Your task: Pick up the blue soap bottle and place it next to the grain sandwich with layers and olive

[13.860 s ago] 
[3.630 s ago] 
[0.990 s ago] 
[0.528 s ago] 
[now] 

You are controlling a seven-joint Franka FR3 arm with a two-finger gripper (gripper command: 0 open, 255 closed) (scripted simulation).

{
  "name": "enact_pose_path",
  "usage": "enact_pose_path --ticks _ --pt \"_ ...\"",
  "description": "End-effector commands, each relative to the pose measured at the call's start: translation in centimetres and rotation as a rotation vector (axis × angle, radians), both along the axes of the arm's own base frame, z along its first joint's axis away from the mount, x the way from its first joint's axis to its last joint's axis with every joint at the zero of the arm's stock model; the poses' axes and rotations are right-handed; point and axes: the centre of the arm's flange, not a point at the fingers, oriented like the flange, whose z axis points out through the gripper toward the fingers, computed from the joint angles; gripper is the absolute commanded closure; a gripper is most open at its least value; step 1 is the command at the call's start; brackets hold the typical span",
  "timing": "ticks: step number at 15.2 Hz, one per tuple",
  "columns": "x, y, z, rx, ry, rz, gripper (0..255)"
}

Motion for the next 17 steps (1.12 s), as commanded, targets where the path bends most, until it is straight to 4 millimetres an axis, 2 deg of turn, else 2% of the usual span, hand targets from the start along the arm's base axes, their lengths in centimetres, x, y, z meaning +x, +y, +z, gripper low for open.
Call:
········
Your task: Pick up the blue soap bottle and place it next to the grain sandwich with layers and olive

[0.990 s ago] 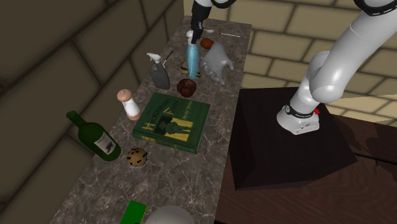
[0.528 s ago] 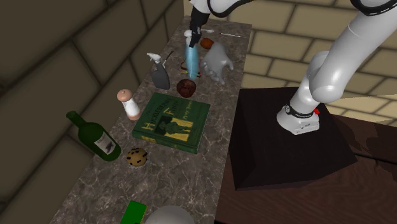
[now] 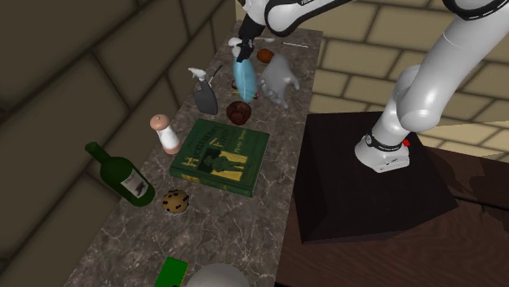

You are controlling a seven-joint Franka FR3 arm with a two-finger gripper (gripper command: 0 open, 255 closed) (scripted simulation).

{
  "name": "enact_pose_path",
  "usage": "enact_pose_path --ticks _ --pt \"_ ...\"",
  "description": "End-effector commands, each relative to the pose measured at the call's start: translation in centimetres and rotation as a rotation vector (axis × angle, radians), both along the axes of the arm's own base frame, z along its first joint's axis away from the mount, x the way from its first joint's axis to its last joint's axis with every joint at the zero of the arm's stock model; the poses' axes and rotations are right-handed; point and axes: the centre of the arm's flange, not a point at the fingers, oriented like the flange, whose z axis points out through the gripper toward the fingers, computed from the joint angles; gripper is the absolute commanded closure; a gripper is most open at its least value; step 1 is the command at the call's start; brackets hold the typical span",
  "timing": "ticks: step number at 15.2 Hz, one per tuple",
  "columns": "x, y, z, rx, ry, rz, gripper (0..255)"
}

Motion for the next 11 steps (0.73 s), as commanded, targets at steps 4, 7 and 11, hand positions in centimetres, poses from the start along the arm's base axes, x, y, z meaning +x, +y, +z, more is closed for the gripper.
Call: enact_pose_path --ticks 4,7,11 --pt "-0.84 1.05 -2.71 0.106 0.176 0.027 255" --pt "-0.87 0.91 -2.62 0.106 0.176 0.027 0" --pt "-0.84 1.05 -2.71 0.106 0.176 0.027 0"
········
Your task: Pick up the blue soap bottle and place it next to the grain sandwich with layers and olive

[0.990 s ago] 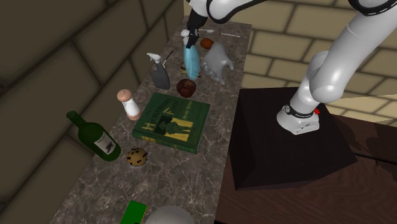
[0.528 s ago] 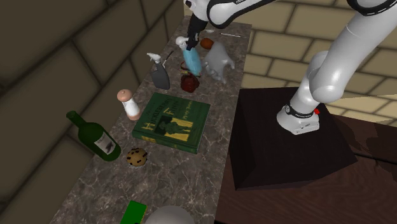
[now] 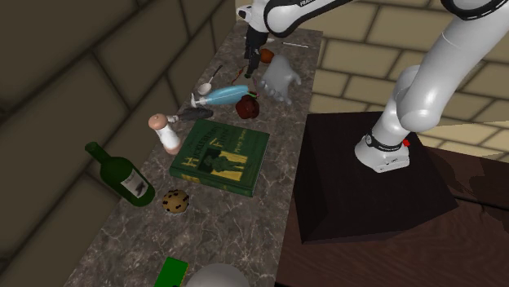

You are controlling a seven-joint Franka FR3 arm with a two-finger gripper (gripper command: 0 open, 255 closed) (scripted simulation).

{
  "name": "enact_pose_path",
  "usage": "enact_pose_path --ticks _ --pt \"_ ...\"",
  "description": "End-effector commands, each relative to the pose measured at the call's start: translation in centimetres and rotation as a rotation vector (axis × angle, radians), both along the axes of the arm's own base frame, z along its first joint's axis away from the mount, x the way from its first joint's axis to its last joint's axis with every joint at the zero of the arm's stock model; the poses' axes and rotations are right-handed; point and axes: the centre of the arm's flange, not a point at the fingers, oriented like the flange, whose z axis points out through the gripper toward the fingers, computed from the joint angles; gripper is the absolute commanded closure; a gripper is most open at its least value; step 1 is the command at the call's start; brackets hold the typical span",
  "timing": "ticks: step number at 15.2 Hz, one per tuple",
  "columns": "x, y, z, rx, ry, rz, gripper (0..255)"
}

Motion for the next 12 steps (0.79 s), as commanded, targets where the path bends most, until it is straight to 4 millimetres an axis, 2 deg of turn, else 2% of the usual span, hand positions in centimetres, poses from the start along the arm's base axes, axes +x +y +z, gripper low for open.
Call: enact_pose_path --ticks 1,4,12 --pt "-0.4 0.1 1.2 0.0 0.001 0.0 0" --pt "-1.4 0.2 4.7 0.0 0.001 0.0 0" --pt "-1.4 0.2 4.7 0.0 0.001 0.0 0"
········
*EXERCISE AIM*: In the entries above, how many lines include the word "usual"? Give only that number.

*RESULT OF THE EXERCISE*: 2